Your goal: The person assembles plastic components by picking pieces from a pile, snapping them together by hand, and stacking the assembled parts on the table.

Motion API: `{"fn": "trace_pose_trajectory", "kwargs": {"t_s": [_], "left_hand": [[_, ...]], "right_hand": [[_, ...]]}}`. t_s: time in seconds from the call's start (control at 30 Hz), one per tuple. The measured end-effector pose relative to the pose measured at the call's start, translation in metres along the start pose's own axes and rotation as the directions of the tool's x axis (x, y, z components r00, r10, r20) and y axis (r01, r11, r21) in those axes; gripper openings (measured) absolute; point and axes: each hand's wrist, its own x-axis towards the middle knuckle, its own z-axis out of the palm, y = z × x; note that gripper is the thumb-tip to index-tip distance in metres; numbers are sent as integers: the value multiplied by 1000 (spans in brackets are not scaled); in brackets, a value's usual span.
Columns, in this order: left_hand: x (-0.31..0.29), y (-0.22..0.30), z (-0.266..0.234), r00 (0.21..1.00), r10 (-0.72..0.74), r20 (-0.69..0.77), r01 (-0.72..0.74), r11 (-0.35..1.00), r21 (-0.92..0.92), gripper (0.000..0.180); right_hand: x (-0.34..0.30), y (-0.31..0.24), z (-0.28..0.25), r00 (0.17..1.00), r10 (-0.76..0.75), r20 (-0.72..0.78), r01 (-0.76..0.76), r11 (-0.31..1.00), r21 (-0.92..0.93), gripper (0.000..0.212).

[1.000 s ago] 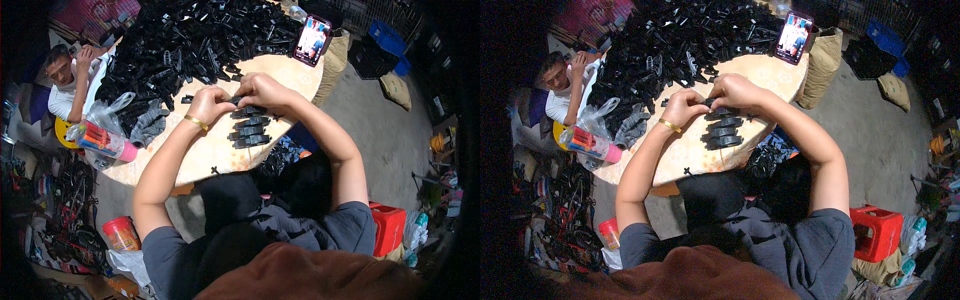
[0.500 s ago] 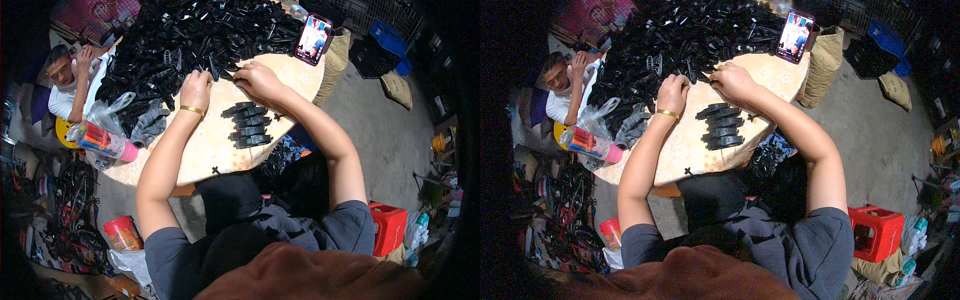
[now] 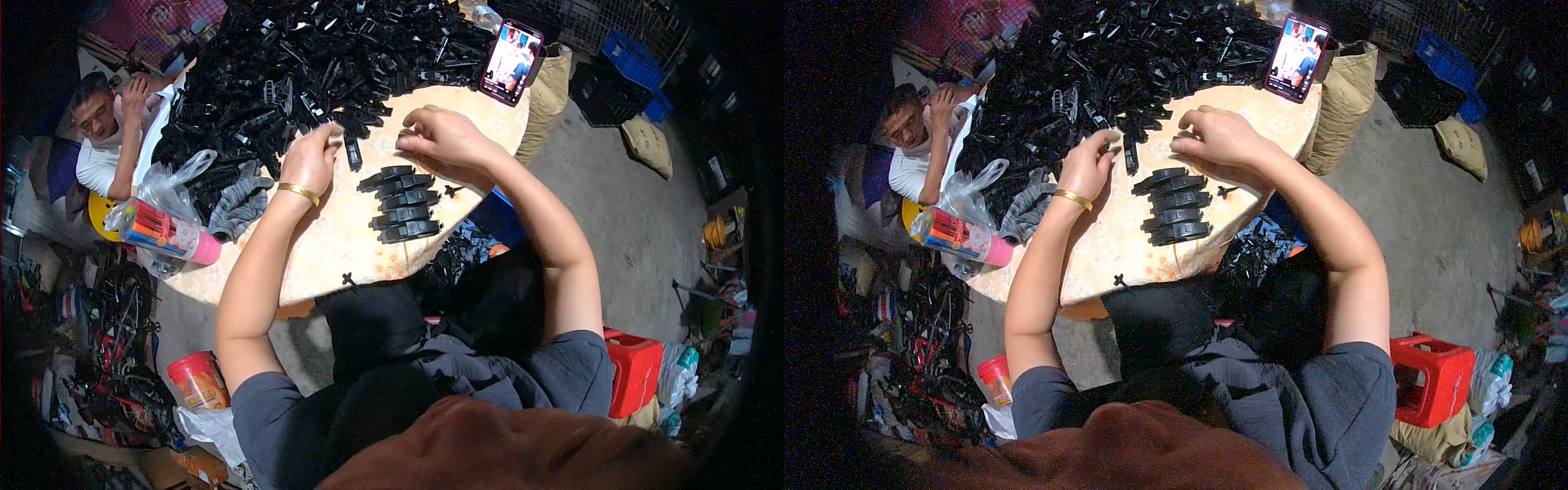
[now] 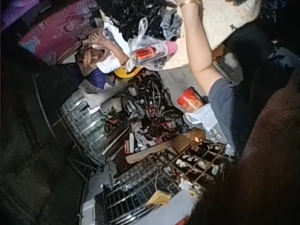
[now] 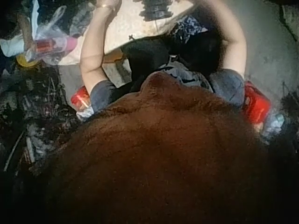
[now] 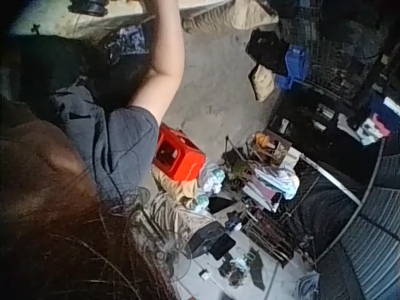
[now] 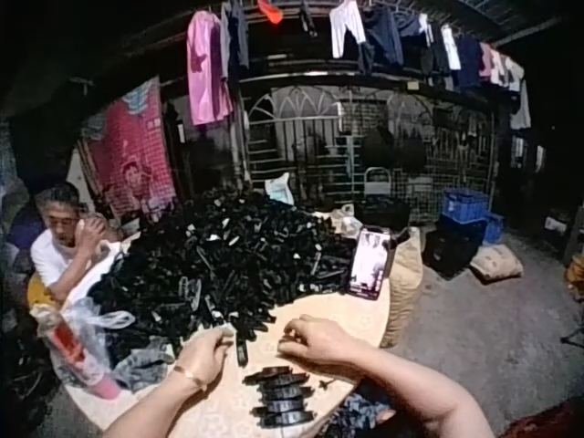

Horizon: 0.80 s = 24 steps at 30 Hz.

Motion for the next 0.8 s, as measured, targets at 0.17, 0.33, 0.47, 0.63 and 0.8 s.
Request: {"fn": "trace_pose_trajectory", "kwargs": {"t_s": [0.17,0.33,0.47,0.63,0.8], "left_hand": [[3,-5,3,909,404,101,-415,902,123,32],[0,7,10,936,340,90,-343,939,16,21],[-5,16,19,966,256,41,-254,965,-59,25],[-5,4,8,985,127,120,-114,987,-110,19],[-3,6,9,972,224,69,-217,971,-101,19]], "right_hand": [[-1,-3,1,980,-198,19,199,979,-40,28],[-3,-11,7,963,-261,-72,265,962,59,26],[-4,-21,5,934,-349,-73,350,937,4,23],[-1,-20,0,929,-371,-2,370,926,-76,24],[7,-13,12,892,-443,-87,450,890,70,24]]}}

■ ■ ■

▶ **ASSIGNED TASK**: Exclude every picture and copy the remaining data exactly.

▶ **REPLY**:
Your goal: The person assembles plastic components by picking pieces from a pile, snapping them together by hand, and stacking the assembled parts on the table.

Motion API: `{"fn": "trace_pose_trajectory", "kwargs": {"t_s": [_], "left_hand": [[_, ...]], "right_hand": [[_, ...]]}}`. t_s: time in seconds from the call's start (control at 30 Hz), one per tuple. The measured end-effector pose relative to the pose measured at the call's start, translation in metres along the start pose's own axes and rotation as the directions of the tool's x axis (x, y, z components r00, r10, r20) and y axis (r01, r11, r21) in those axes; gripper openings (measured) absolute; point and axes: each hand's wrist, its own x-axis towards the middle knuckle, its own z-axis out of the palm, y = z × x; note that gripper is the thumb-tip to index-tip distance in metres; numbers are sent as integers: the value multiplied by 1000 (spans in brackets are not scaled); in brackets, a value's usual span.
Columns, in this order: left_hand: x (-0.31..0.29), y (-0.22..0.30), z (-0.266..0.234), r00 (0.21..1.00), r10 (-0.72..0.74), r20 (-0.69..0.77), r01 (-0.72..0.74), r11 (-0.35..1.00), r21 (-0.92..0.92), gripper (0.000..0.180); right_hand: x (-0.34..0.30), y (-0.31..0.24), z (-0.28..0.25), r00 (0.17..1.00), r10 (-0.76..0.75), r20 (-0.72..0.78), r01 (-0.76..0.76), r11 (-0.31..1.00), r21 (-0.92..0.93), gripper (0.000..0.212).

[1.000 s ago] 
[0.500 s ago] 
[now] 
[now] 
[now] 
[now] 
[now] 

Horizon: 0.80 s = 24 steps at 30 Hz.

Motion for the next 0.8 s, as measured, targets at 0.17, 0.33, 0.47, 0.63 and 0.8 s.
Request: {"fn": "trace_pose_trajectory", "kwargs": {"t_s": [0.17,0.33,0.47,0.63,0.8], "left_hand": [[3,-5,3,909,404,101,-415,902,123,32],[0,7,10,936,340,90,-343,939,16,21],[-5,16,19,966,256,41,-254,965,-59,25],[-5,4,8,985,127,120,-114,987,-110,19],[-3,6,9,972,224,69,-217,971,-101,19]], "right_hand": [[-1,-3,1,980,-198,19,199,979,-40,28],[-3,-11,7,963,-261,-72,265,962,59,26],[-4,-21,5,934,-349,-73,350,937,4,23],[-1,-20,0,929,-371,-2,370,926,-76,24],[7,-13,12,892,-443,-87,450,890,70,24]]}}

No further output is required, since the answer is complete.